AIM OF THE TASK
From the listing below, return every line with the string "measured" in it.

━━━

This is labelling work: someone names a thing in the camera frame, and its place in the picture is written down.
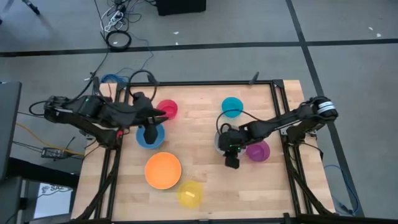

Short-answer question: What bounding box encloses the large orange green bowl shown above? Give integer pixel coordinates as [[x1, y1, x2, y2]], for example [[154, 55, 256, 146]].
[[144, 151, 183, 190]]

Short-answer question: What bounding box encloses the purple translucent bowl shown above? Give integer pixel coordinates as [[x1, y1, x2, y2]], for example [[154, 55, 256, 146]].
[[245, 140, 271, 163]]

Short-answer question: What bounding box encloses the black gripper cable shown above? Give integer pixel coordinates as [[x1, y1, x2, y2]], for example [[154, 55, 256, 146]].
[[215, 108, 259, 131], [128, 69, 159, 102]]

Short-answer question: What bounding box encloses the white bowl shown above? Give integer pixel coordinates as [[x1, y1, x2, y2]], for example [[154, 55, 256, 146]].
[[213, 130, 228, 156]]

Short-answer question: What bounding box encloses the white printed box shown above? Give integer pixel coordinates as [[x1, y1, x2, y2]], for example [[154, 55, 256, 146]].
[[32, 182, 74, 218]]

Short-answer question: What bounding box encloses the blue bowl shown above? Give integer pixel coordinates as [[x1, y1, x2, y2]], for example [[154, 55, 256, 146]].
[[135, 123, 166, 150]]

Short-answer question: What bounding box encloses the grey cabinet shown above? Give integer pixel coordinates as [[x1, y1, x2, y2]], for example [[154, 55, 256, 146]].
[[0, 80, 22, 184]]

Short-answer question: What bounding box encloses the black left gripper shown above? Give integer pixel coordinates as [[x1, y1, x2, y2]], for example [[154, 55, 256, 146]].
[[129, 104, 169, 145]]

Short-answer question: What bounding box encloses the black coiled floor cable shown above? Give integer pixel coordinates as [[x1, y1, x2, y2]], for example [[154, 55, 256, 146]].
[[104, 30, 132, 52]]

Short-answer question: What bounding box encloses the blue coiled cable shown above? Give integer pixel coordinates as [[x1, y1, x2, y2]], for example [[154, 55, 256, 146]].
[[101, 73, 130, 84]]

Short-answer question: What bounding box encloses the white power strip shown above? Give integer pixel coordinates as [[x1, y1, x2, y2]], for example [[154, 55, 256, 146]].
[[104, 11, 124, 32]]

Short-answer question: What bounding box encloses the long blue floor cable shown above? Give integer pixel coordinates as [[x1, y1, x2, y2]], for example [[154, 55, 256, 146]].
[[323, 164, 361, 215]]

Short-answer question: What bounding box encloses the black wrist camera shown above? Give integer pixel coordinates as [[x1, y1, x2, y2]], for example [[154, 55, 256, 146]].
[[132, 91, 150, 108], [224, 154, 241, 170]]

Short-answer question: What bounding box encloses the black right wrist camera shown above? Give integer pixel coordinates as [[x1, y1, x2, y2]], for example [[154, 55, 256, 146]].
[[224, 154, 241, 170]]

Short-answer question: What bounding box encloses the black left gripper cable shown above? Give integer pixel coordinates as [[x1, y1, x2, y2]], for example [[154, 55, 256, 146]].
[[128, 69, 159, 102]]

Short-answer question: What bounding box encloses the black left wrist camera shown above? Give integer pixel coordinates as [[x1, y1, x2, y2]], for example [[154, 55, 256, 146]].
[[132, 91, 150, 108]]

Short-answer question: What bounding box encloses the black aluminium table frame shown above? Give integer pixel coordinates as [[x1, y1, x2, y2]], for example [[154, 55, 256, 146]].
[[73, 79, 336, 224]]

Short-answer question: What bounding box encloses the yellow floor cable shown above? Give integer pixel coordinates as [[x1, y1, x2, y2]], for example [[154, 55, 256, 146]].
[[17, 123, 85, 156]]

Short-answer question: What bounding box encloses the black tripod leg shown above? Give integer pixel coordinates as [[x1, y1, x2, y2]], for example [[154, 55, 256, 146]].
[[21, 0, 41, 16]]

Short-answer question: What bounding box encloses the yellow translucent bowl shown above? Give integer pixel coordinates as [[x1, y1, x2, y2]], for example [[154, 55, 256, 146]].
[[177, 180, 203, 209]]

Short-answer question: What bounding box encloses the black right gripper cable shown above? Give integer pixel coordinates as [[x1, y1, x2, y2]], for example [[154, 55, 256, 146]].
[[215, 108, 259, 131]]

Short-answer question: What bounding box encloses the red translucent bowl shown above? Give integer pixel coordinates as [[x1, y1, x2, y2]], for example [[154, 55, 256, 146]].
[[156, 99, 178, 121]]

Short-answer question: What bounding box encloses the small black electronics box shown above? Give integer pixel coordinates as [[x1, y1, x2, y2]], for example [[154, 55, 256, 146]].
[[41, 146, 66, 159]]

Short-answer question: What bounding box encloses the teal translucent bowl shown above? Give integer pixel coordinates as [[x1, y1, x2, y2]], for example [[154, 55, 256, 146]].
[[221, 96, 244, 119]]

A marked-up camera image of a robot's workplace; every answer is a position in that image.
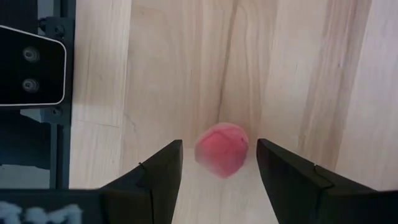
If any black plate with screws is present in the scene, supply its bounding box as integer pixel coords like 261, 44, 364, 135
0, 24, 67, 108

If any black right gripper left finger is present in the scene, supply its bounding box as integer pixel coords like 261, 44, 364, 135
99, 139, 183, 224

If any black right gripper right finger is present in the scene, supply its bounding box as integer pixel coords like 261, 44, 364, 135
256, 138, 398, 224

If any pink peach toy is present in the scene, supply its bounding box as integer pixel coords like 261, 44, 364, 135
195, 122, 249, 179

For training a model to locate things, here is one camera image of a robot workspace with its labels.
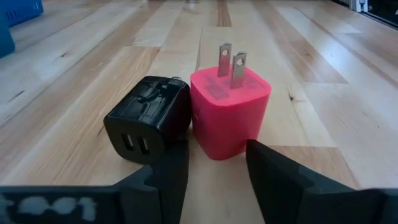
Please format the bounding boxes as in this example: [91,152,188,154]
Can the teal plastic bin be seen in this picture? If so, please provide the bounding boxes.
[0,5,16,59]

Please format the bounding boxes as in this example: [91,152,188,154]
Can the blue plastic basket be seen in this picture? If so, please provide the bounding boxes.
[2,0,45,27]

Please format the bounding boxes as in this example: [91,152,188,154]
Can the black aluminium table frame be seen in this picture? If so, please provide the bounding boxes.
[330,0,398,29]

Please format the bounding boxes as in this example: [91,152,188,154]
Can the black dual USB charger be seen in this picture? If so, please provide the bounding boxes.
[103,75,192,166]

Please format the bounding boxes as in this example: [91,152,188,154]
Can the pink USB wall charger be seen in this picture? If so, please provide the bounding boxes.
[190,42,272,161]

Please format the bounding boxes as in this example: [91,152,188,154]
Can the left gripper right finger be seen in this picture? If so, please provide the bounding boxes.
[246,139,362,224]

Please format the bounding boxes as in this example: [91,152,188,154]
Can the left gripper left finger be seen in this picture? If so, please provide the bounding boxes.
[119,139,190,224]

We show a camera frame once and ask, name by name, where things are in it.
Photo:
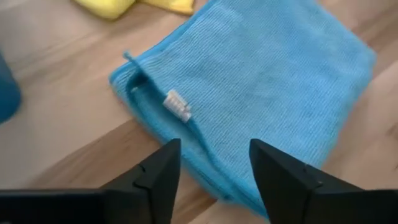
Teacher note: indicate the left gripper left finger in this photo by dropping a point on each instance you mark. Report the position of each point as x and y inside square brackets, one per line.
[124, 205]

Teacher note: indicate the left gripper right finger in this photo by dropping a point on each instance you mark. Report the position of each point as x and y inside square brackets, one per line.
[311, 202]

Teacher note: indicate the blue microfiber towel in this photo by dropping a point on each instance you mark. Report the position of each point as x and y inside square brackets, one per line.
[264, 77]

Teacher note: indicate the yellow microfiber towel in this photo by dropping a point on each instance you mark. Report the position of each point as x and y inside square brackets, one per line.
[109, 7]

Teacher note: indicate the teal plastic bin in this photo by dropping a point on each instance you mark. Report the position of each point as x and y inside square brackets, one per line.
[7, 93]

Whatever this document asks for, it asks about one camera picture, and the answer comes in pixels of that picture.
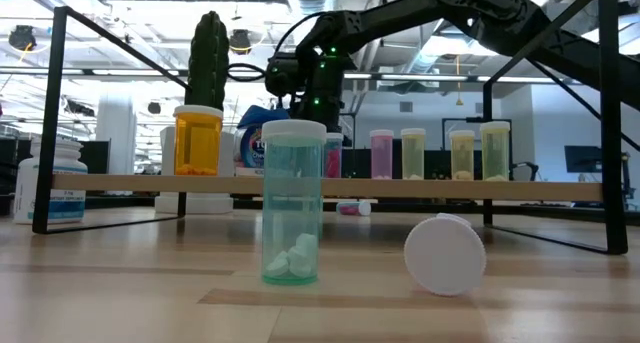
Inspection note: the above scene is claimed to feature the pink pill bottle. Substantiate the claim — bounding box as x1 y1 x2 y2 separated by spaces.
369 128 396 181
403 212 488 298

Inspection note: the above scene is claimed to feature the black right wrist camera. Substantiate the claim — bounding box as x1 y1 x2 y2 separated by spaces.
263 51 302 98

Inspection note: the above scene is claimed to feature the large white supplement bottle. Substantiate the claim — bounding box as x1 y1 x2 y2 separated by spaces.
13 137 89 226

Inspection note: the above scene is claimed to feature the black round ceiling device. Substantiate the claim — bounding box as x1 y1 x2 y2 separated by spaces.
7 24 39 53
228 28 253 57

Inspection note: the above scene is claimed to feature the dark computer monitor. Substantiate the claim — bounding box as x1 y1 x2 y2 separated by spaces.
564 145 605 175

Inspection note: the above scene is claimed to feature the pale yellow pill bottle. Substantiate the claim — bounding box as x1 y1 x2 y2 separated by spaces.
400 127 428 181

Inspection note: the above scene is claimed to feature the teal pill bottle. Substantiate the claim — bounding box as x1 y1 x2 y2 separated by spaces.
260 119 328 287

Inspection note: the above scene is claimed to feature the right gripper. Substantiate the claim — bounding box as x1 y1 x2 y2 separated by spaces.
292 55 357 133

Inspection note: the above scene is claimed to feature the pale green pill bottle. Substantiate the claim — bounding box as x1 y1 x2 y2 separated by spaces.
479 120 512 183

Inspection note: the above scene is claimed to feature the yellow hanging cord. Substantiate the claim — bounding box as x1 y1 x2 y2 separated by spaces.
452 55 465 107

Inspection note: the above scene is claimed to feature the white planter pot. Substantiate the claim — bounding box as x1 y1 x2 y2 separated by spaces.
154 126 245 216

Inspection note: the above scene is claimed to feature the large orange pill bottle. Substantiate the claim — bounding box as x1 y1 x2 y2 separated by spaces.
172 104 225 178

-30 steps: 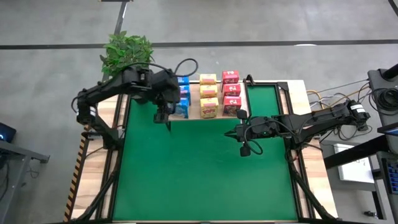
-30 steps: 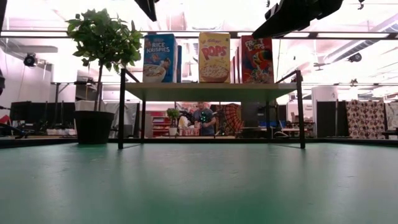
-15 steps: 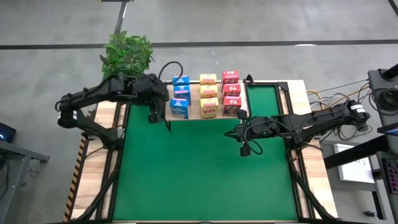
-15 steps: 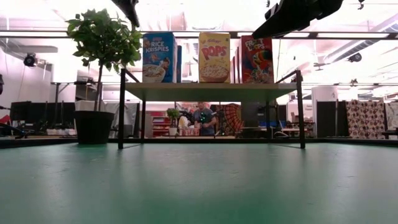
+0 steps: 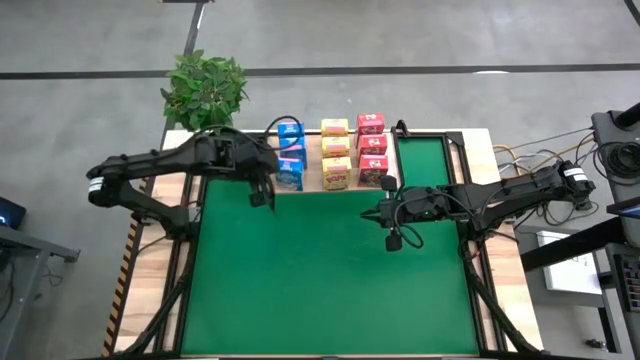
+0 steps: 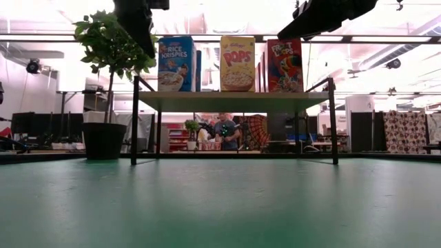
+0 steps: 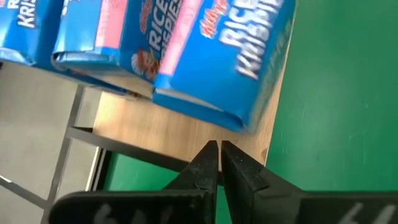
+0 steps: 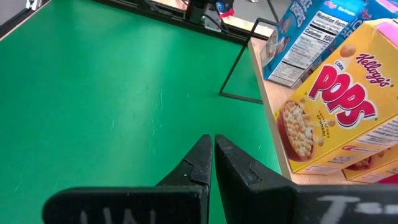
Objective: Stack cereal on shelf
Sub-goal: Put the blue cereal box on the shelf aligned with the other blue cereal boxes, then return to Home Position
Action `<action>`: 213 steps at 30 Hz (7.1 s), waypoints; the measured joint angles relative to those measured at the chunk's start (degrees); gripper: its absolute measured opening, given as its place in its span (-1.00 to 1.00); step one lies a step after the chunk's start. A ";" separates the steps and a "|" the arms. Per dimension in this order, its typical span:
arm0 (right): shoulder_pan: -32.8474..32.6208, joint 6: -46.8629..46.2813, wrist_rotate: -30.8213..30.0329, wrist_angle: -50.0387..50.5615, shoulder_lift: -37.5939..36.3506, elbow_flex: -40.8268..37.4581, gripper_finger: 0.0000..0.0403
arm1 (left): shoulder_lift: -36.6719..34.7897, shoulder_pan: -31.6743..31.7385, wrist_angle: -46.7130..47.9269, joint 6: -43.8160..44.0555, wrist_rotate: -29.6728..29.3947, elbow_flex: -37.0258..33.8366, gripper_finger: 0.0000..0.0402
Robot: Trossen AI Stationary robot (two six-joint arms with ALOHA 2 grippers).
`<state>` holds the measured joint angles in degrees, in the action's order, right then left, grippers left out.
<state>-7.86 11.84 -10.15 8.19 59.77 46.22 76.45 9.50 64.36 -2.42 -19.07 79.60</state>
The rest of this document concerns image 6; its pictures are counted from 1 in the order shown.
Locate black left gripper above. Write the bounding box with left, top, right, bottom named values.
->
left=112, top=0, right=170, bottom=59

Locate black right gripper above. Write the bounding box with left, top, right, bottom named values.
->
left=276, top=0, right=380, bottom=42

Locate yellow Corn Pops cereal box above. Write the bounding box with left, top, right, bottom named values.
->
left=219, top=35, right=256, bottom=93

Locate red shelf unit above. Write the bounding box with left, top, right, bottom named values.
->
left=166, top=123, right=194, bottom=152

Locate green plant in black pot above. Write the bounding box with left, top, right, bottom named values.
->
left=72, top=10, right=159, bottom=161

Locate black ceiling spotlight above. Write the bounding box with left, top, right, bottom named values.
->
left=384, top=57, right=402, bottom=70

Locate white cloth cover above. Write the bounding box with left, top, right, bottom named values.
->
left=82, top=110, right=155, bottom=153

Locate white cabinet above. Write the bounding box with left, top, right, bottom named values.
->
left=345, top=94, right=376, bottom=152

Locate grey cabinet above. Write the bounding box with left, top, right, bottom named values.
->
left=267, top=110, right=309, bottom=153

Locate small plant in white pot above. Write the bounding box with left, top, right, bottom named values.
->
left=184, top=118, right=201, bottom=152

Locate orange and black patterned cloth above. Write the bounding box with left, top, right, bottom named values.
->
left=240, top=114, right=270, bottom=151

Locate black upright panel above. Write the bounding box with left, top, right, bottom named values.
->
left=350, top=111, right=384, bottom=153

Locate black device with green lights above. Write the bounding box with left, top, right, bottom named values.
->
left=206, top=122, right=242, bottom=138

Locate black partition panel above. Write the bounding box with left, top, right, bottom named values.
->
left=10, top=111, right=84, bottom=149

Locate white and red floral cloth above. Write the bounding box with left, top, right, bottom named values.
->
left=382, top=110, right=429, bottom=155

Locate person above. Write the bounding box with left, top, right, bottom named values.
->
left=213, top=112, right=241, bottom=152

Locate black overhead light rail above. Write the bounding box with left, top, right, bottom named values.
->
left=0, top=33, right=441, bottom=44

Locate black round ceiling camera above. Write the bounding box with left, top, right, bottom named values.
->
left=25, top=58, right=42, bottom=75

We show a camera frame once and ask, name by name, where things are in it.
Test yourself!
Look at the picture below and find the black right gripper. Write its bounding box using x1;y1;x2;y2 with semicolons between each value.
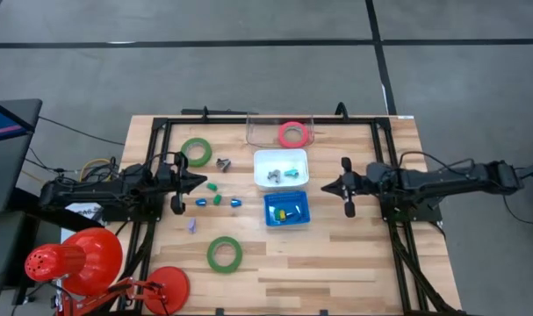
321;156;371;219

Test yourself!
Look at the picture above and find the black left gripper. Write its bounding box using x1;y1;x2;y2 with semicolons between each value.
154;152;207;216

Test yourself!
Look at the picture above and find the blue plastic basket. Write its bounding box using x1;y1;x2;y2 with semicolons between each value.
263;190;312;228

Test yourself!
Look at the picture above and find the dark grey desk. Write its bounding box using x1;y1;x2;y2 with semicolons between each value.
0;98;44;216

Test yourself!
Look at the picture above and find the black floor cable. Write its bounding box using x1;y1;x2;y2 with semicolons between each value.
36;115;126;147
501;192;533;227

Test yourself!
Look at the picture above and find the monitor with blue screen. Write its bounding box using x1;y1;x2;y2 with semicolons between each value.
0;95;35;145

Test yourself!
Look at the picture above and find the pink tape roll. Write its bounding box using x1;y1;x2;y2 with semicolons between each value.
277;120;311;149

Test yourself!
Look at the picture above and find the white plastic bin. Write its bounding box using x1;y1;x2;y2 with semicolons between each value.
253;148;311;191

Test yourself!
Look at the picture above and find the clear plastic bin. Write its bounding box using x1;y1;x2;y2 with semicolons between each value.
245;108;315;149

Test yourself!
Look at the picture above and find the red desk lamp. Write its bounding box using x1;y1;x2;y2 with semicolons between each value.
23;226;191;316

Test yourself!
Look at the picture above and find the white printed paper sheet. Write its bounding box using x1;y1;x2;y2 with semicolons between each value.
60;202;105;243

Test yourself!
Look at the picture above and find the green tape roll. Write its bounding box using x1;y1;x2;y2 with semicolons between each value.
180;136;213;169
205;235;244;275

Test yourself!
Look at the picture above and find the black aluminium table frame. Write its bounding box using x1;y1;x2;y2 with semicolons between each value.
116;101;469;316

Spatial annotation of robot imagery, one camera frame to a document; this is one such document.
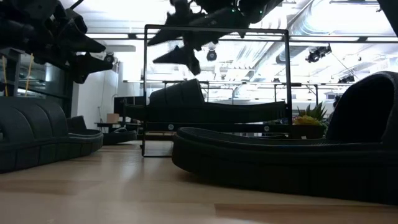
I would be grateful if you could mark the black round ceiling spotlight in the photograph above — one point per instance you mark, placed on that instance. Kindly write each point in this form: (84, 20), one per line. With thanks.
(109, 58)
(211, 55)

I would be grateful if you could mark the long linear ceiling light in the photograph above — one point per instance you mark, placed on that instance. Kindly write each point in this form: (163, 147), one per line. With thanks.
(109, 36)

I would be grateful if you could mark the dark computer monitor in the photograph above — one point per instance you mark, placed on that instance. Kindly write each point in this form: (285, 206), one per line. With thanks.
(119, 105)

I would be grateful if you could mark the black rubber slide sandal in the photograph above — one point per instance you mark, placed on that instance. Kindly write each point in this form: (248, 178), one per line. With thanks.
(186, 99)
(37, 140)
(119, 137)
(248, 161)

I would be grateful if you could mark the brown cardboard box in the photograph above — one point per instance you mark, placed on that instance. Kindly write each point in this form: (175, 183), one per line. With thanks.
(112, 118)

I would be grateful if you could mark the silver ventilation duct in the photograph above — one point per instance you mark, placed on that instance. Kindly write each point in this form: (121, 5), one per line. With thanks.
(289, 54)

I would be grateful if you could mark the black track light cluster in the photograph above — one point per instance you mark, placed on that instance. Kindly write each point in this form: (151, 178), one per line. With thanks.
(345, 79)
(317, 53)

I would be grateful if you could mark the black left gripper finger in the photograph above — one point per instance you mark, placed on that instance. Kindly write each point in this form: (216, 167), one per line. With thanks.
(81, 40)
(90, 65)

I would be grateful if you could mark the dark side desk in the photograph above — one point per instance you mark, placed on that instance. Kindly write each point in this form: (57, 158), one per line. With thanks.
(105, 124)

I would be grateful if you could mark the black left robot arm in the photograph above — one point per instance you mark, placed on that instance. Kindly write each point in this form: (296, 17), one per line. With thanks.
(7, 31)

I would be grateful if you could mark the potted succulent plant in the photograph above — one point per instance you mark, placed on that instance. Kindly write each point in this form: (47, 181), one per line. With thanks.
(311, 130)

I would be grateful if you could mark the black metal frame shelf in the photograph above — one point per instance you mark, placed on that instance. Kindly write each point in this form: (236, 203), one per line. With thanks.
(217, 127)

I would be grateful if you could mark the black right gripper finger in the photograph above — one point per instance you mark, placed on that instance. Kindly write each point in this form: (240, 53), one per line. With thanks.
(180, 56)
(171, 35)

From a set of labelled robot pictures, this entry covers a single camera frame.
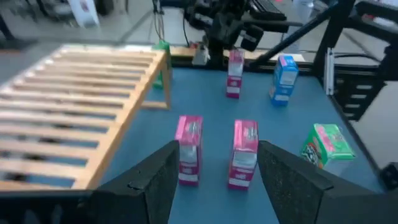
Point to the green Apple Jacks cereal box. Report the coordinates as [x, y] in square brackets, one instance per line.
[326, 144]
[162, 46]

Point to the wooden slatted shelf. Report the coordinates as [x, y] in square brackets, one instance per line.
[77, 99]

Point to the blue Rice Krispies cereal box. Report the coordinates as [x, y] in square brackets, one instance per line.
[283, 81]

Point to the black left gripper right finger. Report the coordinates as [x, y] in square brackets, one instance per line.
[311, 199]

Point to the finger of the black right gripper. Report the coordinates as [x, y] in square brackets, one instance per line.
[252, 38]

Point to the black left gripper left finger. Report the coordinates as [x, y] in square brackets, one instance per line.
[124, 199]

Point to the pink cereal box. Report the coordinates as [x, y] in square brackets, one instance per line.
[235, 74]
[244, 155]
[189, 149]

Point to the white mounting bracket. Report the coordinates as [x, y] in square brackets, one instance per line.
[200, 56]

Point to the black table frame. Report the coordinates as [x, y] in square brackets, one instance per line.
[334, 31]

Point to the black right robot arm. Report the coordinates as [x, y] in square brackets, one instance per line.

━━━

TASK RESPONSE
Action `<action>`: 213 steps at 30 Hz (7.1 s), waypoints; the measured joint angles relative to those measured at the chunk's start (degrees); gripper: its absolute measured opening, given as its place in its span (-1.00 to 1.00); step one lies a step after the chunk's start. A ";" separates the steps and a "|" the arms. Per dimension in this order, its typical span:
`<state>` holds the measured joint angles in degrees, in the action's order, right then left, grippers left out.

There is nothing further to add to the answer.